Work instruction = Everything from the line containing "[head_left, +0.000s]" through the last line of the data below should be given again exactly, both end lines included and nothing more.

Data =

● ● ● ●

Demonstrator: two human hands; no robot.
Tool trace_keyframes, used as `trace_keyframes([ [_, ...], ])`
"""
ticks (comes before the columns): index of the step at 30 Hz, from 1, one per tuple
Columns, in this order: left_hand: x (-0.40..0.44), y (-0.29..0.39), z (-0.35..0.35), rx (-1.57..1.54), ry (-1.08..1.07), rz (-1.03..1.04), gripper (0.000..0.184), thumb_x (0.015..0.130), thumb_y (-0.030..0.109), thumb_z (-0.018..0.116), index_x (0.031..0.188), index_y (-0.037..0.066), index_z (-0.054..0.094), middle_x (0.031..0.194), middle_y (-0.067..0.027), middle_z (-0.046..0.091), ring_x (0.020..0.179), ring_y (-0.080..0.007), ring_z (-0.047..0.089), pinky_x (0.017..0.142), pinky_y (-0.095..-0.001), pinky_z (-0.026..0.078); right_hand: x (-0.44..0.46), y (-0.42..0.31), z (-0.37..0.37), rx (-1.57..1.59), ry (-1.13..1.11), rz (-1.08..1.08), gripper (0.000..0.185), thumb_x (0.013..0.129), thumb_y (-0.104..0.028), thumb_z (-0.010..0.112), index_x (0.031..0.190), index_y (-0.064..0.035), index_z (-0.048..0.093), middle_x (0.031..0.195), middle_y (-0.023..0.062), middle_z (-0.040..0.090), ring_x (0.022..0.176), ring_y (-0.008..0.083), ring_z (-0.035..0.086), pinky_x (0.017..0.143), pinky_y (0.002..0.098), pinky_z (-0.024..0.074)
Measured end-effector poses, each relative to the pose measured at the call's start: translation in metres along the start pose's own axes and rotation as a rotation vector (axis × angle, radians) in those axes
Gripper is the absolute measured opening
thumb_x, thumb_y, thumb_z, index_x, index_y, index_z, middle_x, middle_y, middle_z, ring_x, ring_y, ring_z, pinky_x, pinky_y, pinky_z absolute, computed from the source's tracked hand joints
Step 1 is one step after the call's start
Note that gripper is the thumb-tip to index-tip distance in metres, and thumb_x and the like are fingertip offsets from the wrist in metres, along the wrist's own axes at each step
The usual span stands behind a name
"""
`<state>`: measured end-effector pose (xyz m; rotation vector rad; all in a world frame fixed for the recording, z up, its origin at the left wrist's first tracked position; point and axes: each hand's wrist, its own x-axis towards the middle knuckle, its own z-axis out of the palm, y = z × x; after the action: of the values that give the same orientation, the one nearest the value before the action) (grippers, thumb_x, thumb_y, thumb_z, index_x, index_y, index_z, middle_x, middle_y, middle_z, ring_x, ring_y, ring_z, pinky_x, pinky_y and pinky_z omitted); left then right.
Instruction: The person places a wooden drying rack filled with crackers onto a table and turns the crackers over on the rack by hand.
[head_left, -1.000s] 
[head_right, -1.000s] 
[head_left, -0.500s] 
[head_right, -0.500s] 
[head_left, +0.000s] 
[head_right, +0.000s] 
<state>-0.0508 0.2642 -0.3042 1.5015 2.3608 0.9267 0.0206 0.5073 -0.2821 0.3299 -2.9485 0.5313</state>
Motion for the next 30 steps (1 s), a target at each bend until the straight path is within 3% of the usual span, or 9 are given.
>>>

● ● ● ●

Reply to the exercise =
[head_left, +0.000s] 
[head_right, +0.000s] 
<state>-0.0508 0.2642 -0.3042 1.5015 2.3608 0.9267 0.0206 0.5073 -0.2821 0.3299 -2.9485 0.5313</state>
Motion for the next 30 steps (1 s), a target at each bend until the straight path is within 3% of the usual span, or 9 are given.
>>>

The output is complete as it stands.